Records supplied below:

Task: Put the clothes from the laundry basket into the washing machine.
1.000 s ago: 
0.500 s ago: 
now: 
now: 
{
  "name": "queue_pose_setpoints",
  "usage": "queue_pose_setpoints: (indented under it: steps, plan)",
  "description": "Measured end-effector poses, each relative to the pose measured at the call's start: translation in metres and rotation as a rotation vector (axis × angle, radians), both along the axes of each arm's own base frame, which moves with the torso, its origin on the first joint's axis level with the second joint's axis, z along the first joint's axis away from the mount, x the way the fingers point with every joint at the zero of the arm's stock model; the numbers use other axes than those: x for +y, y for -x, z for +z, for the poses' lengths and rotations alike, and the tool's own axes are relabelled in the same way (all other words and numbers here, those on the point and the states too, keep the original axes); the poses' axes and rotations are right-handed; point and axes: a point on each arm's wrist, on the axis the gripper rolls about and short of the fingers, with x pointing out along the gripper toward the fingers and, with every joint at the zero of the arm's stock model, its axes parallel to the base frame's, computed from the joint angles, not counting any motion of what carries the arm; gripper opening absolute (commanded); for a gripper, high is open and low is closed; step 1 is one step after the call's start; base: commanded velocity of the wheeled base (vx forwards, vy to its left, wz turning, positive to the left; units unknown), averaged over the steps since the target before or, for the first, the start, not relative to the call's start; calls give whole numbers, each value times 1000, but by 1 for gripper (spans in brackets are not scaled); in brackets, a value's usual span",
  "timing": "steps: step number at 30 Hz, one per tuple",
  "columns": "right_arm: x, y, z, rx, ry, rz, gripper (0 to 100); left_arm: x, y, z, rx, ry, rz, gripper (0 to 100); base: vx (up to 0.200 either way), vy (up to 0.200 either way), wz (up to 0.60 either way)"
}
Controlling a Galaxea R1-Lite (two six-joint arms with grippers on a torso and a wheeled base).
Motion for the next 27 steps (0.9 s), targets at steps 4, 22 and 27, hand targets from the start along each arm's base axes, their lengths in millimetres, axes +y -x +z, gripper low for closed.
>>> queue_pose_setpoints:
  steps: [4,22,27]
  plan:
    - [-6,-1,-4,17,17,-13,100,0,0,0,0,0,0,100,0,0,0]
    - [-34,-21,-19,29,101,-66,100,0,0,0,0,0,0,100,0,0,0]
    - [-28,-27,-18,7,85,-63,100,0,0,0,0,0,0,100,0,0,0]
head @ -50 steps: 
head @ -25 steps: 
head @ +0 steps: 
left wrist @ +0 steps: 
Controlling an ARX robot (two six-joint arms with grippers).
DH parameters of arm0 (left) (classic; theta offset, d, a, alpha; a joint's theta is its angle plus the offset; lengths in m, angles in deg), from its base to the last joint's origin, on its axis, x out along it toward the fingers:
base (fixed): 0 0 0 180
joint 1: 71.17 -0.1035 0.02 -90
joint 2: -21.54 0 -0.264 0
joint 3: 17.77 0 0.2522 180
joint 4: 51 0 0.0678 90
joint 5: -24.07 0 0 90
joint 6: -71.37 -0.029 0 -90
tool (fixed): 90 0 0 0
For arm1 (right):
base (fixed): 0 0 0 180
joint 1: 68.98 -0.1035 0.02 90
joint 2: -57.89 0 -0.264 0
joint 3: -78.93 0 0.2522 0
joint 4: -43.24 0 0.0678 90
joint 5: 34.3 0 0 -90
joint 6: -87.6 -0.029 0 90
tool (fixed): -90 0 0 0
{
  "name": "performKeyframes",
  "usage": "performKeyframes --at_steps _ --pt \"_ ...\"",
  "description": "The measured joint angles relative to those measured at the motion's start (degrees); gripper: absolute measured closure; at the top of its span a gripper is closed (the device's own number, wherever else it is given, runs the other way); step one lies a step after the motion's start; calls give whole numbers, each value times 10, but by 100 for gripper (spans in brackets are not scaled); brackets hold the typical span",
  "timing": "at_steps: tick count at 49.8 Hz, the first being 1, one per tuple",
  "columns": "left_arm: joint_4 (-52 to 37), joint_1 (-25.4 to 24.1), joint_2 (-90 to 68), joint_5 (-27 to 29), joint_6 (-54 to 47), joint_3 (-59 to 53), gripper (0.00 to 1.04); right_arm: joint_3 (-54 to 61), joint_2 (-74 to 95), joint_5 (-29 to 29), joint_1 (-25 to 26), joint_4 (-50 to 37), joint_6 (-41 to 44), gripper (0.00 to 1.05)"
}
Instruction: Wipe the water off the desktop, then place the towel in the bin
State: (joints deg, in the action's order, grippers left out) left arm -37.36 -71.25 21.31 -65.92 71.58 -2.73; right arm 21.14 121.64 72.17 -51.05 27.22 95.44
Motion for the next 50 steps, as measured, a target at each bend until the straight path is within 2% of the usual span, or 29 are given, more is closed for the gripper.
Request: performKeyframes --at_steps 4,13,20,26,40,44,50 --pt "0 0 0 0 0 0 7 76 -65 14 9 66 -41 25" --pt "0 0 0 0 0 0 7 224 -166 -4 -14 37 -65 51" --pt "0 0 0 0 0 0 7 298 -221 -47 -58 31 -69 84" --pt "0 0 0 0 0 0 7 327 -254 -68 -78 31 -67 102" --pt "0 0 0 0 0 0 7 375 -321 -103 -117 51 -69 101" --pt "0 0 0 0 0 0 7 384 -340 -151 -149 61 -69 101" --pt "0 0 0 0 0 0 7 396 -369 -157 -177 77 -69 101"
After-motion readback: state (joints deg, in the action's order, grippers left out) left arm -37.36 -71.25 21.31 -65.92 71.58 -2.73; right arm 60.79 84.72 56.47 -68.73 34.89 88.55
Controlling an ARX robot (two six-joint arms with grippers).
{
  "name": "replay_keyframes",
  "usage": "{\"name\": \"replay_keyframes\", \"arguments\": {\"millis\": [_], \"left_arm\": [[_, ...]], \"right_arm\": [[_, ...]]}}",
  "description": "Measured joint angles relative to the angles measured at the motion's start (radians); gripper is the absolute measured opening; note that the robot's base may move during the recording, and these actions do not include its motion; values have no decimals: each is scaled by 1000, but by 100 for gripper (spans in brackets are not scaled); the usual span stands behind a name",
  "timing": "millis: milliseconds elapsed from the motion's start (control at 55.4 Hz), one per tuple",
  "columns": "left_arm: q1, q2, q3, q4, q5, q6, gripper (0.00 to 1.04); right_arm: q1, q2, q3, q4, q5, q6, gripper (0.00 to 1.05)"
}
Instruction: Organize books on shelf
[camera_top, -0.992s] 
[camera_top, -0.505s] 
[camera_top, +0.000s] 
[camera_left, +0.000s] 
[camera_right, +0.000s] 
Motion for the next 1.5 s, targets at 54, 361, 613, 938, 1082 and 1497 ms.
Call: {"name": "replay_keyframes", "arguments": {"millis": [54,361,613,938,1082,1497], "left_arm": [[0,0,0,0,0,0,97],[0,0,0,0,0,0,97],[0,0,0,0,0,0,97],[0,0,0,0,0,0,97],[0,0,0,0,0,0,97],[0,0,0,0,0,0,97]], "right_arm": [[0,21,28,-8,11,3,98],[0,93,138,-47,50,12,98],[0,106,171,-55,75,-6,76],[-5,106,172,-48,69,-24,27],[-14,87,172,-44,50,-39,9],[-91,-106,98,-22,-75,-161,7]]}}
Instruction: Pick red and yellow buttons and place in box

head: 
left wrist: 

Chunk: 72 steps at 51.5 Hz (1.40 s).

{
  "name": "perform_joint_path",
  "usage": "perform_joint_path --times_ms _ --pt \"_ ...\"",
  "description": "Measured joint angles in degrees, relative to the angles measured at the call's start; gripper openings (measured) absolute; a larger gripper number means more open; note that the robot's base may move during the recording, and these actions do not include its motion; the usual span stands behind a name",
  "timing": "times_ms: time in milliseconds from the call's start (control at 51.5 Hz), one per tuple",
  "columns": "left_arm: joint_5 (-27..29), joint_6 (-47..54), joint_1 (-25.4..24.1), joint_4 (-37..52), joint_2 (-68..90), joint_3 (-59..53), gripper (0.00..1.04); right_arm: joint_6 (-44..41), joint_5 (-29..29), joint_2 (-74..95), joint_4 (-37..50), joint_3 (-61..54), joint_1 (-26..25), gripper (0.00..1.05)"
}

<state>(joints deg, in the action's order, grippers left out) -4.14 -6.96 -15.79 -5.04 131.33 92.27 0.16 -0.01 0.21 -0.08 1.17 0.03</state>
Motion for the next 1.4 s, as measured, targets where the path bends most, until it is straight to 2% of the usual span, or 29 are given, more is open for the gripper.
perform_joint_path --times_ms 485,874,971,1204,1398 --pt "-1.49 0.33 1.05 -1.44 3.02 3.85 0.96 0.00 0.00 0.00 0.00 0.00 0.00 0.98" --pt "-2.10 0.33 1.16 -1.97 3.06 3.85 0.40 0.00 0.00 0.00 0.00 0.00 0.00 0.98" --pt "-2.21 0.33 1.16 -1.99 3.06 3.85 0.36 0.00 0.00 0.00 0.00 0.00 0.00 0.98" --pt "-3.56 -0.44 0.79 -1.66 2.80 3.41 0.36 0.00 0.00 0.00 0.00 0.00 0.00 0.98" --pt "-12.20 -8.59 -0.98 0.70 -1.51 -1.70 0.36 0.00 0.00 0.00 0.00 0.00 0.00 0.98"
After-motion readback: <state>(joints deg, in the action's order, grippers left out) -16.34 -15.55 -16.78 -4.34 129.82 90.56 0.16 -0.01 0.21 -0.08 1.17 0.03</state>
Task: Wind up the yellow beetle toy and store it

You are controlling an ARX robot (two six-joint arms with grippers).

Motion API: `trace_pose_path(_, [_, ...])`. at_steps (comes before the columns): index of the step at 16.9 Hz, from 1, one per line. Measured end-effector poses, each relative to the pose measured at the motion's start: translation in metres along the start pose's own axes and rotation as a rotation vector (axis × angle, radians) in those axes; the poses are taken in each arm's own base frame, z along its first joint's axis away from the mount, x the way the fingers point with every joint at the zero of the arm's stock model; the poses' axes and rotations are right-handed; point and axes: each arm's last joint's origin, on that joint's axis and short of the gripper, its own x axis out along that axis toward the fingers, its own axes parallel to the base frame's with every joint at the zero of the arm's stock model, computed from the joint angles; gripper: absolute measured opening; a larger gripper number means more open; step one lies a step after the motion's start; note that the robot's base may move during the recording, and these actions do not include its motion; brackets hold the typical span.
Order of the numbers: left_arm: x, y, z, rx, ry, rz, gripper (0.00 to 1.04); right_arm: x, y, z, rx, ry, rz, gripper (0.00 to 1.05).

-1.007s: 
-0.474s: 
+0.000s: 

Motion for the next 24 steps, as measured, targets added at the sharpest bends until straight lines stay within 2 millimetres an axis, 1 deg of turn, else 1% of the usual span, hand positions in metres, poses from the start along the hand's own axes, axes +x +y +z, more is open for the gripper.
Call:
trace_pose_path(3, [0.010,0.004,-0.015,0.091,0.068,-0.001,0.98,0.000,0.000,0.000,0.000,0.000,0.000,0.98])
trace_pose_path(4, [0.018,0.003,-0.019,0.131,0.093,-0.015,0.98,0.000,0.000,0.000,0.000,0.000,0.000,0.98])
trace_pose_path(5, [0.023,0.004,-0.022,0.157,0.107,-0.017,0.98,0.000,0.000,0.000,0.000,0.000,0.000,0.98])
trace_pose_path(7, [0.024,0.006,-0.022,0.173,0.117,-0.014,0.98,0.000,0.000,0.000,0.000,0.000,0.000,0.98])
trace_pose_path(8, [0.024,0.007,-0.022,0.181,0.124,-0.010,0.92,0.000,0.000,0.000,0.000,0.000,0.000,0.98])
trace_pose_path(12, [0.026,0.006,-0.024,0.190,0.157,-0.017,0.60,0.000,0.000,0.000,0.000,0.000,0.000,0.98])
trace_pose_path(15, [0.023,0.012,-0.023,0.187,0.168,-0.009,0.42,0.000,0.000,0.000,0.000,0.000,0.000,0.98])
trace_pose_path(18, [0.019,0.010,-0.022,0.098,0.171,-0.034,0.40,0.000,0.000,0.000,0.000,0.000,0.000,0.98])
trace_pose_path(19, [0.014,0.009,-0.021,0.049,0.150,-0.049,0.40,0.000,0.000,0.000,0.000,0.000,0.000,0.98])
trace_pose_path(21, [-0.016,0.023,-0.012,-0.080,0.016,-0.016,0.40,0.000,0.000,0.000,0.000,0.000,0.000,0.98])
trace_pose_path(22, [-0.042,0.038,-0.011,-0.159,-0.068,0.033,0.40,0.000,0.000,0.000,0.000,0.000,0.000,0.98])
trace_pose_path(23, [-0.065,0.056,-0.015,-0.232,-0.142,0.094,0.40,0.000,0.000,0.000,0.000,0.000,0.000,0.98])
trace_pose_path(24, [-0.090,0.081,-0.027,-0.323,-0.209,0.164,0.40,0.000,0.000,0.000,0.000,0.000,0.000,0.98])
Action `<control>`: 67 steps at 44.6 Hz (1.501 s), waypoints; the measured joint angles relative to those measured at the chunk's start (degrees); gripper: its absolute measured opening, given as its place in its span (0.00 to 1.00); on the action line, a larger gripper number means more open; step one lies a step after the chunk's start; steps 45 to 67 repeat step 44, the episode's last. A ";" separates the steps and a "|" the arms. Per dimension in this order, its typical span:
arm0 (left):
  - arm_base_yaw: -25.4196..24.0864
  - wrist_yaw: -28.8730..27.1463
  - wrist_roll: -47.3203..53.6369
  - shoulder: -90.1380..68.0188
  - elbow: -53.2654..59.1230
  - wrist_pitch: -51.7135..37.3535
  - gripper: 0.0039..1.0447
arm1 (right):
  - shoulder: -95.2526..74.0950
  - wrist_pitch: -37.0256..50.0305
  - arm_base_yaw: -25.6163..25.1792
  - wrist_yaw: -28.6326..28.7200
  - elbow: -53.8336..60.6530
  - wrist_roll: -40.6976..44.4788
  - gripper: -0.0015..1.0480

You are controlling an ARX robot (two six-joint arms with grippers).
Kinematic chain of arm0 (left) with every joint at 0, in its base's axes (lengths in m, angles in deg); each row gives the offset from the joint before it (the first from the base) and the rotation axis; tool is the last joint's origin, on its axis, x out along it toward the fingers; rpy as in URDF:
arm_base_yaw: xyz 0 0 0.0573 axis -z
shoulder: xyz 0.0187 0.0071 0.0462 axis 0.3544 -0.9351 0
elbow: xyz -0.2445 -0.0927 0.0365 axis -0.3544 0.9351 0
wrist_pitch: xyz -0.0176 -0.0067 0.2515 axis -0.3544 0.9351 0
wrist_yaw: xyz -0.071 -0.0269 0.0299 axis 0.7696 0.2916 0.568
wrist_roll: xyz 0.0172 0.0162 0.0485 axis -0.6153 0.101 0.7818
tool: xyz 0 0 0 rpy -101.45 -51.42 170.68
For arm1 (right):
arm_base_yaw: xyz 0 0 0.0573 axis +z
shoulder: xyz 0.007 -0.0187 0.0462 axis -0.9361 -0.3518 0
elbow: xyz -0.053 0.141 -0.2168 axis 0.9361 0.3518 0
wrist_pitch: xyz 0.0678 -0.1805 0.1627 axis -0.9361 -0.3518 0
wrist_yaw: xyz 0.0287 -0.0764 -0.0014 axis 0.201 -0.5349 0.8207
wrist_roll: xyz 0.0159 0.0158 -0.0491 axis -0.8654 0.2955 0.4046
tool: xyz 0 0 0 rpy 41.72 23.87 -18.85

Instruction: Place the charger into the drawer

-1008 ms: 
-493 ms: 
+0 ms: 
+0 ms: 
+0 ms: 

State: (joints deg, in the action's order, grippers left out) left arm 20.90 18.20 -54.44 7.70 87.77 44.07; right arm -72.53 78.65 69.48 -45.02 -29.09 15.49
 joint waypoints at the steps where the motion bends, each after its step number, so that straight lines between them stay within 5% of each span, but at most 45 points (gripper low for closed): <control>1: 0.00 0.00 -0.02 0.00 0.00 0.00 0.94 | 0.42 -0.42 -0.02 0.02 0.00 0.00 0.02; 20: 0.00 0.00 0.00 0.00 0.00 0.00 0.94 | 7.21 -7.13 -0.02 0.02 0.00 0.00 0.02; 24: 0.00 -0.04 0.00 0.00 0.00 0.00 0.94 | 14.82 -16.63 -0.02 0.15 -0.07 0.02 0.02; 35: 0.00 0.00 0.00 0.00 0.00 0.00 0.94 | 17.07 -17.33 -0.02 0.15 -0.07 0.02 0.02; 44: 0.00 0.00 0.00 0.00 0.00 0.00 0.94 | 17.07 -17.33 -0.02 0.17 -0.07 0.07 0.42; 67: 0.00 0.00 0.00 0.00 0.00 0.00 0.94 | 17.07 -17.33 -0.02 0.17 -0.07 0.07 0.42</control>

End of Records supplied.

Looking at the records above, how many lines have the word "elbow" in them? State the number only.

#### Task output:
4